Tarkun Pınar, Hacıhanefioğlu Abdullah, Demirbağ Emine, Turgut Tuğba
Turk J Haematol. 2005 Jun 5;22(2):95-9.
Drug induced autoimmune hemolytic anemia is a well-known complication of drug therapy but it is often misdiagnosed. Drug induced autoimmune hemolytic anemia is difficult to differantiate from classical autoimmune hemolytic anemia. Here, we have reported a case with autoimmune hemolytic anemia might be caused by drugs such as teicoplanin, imipenem and amphotericin B. In our case, on the fifteenth postadmission day was occur autoimmune hemolytic anemia. At this while, chemotherapy of patient had been completed and the patient have been taking antibiotherapy which include teicoplanin, imipenem and amphotericin B. Antibiotherapy could not be stopped because of febrile neutropenia. Symptoms and sings of anemia improved with prednisolon therapy. Suspicious drug must be stopped in drug induced autoimmune hemolytic anemia but in the conditions that drug could not be stopped, steroid treatment can be used in the treatment of hemolytic anemia.

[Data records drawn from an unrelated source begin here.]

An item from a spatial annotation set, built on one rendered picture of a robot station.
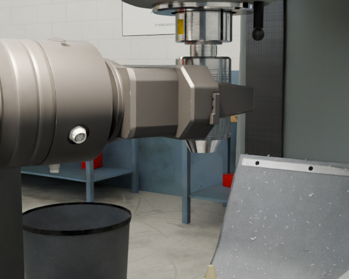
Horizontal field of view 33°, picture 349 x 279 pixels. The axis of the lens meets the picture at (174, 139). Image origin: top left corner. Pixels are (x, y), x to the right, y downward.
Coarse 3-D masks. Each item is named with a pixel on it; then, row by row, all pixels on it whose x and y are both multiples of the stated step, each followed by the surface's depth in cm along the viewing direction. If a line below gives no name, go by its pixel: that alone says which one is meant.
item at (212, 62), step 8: (184, 56) 48; (192, 56) 47; (200, 56) 47; (208, 56) 47; (216, 56) 47; (224, 56) 48; (176, 64) 49; (184, 64) 48; (192, 64) 47; (200, 64) 47; (208, 64) 47; (216, 64) 47; (224, 64) 48
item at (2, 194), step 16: (0, 176) 73; (16, 176) 75; (0, 192) 73; (16, 192) 76; (0, 208) 73; (16, 208) 76; (0, 224) 73; (16, 224) 76; (0, 240) 73; (16, 240) 76; (0, 256) 73; (16, 256) 76; (0, 272) 73; (16, 272) 76
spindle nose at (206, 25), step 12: (180, 12) 48; (192, 12) 47; (204, 12) 47; (216, 12) 47; (228, 12) 48; (192, 24) 47; (204, 24) 47; (216, 24) 47; (228, 24) 48; (180, 36) 48; (192, 36) 47; (204, 36) 47; (216, 36) 47; (228, 36) 48
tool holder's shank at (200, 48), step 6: (186, 42) 49; (192, 42) 48; (198, 42) 48; (204, 42) 48; (210, 42) 48; (216, 42) 48; (192, 48) 49; (198, 48) 48; (204, 48) 48; (210, 48) 48; (216, 48) 49; (192, 54) 49; (198, 54) 48; (204, 54) 48; (210, 54) 48; (216, 54) 49

药物性自身免疫性溶血性贫血是药物治疗中一种众所周知的并发症,但它常常被误诊。药物性自身免疫性溶血性贫血很难与经典的自身免疫性溶血性贫血相鉴别。在此,我们报告了一例自身免疫性溶血性贫血可能由替考拉宁、亚胺培南和两性霉素B等药物引起的病例。在我们的病例中,入院后第15天出现了自身免疫性溶血性贫血。此时,患者的化疗已经完成,并且一直在接受包括替考拉宁、亚胺培南和两性霉素B的抗菌治疗。由于发热性中性粒细胞减少症,抗菌治疗不能停止。使用泼尼松龙治疗后,贫血的症状和体征有所改善。在药物性自身免疫性溶血性贫血中,必须停用可疑药物,但在无法停药的情况下,类固醇治疗可用于溶血性贫血的治疗。